> **Assignment**
Copy every record that follows, word for word.

== Input data

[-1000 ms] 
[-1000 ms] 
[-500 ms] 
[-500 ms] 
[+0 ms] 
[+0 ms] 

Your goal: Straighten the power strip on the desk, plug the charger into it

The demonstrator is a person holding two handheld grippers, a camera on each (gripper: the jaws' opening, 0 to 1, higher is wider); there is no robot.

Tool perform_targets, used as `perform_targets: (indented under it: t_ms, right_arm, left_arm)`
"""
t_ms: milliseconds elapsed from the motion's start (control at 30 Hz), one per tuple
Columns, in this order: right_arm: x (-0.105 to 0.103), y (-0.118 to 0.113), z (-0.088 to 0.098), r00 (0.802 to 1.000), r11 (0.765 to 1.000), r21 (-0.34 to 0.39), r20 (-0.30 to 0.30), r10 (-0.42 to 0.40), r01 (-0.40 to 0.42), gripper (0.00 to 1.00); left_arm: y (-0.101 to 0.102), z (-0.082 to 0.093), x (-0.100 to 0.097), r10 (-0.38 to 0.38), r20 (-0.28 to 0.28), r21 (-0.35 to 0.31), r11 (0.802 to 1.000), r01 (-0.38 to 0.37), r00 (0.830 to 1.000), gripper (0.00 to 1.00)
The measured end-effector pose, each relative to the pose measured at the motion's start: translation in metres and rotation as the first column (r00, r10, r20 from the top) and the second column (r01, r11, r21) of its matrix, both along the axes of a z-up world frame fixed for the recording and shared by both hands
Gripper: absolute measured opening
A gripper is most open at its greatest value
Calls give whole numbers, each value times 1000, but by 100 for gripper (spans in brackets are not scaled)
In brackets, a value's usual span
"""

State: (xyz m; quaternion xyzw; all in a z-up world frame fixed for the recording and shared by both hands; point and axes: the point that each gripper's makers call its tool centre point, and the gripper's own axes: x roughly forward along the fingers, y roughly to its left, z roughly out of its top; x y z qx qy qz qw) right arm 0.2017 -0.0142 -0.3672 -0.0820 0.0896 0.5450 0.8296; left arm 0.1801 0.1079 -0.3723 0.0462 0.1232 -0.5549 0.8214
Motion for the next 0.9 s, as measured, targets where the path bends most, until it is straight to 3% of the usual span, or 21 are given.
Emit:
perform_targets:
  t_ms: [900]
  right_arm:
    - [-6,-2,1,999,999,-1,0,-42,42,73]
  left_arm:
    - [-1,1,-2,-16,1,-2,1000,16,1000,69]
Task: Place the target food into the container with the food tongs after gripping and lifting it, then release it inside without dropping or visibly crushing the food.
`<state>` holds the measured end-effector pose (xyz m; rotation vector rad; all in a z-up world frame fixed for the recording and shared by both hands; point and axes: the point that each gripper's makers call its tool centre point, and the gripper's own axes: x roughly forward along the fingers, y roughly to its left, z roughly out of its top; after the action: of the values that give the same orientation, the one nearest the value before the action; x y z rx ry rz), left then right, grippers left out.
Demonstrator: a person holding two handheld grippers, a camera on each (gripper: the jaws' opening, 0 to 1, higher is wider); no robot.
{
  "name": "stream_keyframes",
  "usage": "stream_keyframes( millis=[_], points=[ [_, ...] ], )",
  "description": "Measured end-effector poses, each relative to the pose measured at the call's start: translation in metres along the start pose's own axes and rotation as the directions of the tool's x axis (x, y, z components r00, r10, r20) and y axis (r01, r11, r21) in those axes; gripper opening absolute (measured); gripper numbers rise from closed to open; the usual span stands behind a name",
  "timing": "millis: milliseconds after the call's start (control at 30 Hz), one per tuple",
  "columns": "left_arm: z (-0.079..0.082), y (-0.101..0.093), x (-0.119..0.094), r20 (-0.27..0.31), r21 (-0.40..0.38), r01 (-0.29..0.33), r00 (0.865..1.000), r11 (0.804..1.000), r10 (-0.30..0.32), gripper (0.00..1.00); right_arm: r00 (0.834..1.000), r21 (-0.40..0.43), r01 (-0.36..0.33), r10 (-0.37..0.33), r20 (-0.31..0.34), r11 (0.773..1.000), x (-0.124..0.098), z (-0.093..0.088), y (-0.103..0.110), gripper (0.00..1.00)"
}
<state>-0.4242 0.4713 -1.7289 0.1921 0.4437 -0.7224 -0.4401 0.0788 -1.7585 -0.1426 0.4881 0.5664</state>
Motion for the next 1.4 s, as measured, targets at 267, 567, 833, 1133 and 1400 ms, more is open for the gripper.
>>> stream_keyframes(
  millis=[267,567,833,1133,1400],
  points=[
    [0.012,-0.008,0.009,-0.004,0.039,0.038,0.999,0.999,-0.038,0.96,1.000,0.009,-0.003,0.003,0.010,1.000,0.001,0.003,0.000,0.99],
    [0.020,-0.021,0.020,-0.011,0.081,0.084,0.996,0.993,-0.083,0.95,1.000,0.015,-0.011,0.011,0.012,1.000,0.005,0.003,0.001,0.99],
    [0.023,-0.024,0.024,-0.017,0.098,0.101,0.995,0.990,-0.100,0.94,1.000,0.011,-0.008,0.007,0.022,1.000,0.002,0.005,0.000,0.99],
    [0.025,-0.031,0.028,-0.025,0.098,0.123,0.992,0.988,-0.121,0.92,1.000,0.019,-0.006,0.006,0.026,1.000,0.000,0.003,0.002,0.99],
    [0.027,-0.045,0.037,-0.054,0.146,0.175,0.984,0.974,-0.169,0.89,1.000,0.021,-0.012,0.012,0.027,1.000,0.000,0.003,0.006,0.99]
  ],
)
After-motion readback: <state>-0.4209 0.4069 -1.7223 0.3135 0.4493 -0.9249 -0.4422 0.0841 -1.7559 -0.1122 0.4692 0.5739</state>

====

> **Solution**
[-1000 ms] 
[-1000 ms] 
[-500 ms] 
[-500 ms] 
[+0 ms] 
[+0 ms] 

Your goal: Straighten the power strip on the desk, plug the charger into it

The demonstrator is a person holding two handheld grippers, a camera on each (gripper: the jaws' opening, 0 to 1, higher is wider); there is no robot.

Tool perform_targets, used as `perform_targets: (indented under it: t_ms, right_arm, left_arm)`
"""
t_ms: milliseconds elapsed from the motion's start (control at 30 Hz), one per tuple
Columns, in this order: right_arm: x (-0.105 to 0.103), y (-0.118 to 0.113), z (-0.088 to 0.098), r00 (0.802 to 1.000), r11 (0.765 to 1.000), r21 (-0.34 to 0.39), r20 (-0.30 to 0.30), r10 (-0.42 to 0.40), r01 (-0.40 to 0.42), gripper (0.00 to 1.00); left_arm: y (-0.101 to 0.102), z (-0.082 to 0.093), x (-0.100 to 0.097), r10 (-0.38 to 0.38), r20 (-0.28 to 0.28), r21 (-0.35 to 0.31), r11 (0.802 to 1.000), r01 (-0.38 to 0.37), r00 (0.830 to 1.000), gripper (0.00 to 1.00)
The measured end-effector pose, each relative to the pose measured at the motion's start: translation in metres and rotation as the first column (r00, r10, r20 from the top) and the second column (r01, r11, r21) of its matrix, both along the axes of a z-up world frame fixed for the recording and shared by both hands
Gripper: absolute measured opening
A gripper is most open at its greatest value
Calls give whole numbers, each value times 1000, but by 100 for gripper (spans in brackets are not scaled)
In brackets, a value's usual span
"""

State: (xyz m; quaternion xyzw; all in a z-up world frame fixed for the recording and shared by both hands; point and axes: the point that each gripper's makers call its tool centre point, and the gripper's own axes: x roughly forward along the fingers, y roughly to its left, z roughly out of its top; x y z qx qy qz qw) right arm 0.2017 -0.0142 -0.3672 -0.0820 0.0896 0.5450 0.8296; left arm 0.1801 0.1079 -0.3723 0.0462 0.1232 -0.5549 0.8214
Motion for the next 0.9 s, as measured, targets where the path bends most, until it is straight to 3% of the usual span, or 21 are given.
Emit:
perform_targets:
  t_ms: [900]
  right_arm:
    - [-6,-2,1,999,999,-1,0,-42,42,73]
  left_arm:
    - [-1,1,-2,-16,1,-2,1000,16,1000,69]
Task: Place the target food into the container with the food tongs after gripping and lifting it, then release it inside without dropping or visibly crushing the food.
`<state>` holds the measured end-effector pose (xyz m; rotation vector rad; all in a z-up world frame fixed for the recording and shared by both hands; point and axes: the point that each gripper's makers call its tool centre point, and the gripper's own axes: x roughly forward along the fingers, y roughly to its left, z roughly out of its top; after the action: of the values that give the same orientation, the one nearest the value before the action; x y z rx ry rz), left then right, grippers left out.
Demonstrator: a person holding two handheld grippers, a camera on each (gripper: the jaws' opening, 0 to 1, higher is wider); no robot.
{
  "name": "stream_keyframes",
  "usage": "stream_keyframes( millis=[_], points=[ [_, ...] ], )",
  "description": "Measured end-effector poses, each relative to the pose measured at the call's start: translation in metres along the start pose's own axes and rotation as the directions of the tool's x axis (x, y, z components r00, r10, r20) and y axis (r01, r11, r21) in those axes; gripper opening absolute (measured); gripper numbers rise from closed to open; the usual span stands behind a name",
  "timing": "millis: milliseconds after the call's start (control at 30 Hz), one per tuple",
  "columns": "left_arm: z (-0.079..0.082), y (-0.101..0.093), x (-0.119..0.094), r20 (-0.27..0.31), r21 (-0.40..0.38), r01 (-0.29..0.33), r00 (0.865..1.000), r11 (0.804..1.000), r10 (-0.30..0.32), gripper (0.00..1.00); right_arm: r00 (0.834..1.000), r21 (-0.40..0.43), r01 (-0.36..0.33), r10 (-0.37..0.33), r20 (-0.31..0.34), r11 (0.773..1.000), x (-0.124..0.098), z (-0.093..0.088), y (-0.103..0.110), gripper (0.00..1.00)"
}
<state>-0.4242 0.4713 -1.7289 0.1921 0.4437 -0.7224 -0.4401 0.0788 -1.7585 -0.1426 0.4881 0.5664</state>
Motion for the next 1.4 s, as measured, targets at 267, 567, 833, 1133 and 1400 ms, more is open for the gripper.
>>> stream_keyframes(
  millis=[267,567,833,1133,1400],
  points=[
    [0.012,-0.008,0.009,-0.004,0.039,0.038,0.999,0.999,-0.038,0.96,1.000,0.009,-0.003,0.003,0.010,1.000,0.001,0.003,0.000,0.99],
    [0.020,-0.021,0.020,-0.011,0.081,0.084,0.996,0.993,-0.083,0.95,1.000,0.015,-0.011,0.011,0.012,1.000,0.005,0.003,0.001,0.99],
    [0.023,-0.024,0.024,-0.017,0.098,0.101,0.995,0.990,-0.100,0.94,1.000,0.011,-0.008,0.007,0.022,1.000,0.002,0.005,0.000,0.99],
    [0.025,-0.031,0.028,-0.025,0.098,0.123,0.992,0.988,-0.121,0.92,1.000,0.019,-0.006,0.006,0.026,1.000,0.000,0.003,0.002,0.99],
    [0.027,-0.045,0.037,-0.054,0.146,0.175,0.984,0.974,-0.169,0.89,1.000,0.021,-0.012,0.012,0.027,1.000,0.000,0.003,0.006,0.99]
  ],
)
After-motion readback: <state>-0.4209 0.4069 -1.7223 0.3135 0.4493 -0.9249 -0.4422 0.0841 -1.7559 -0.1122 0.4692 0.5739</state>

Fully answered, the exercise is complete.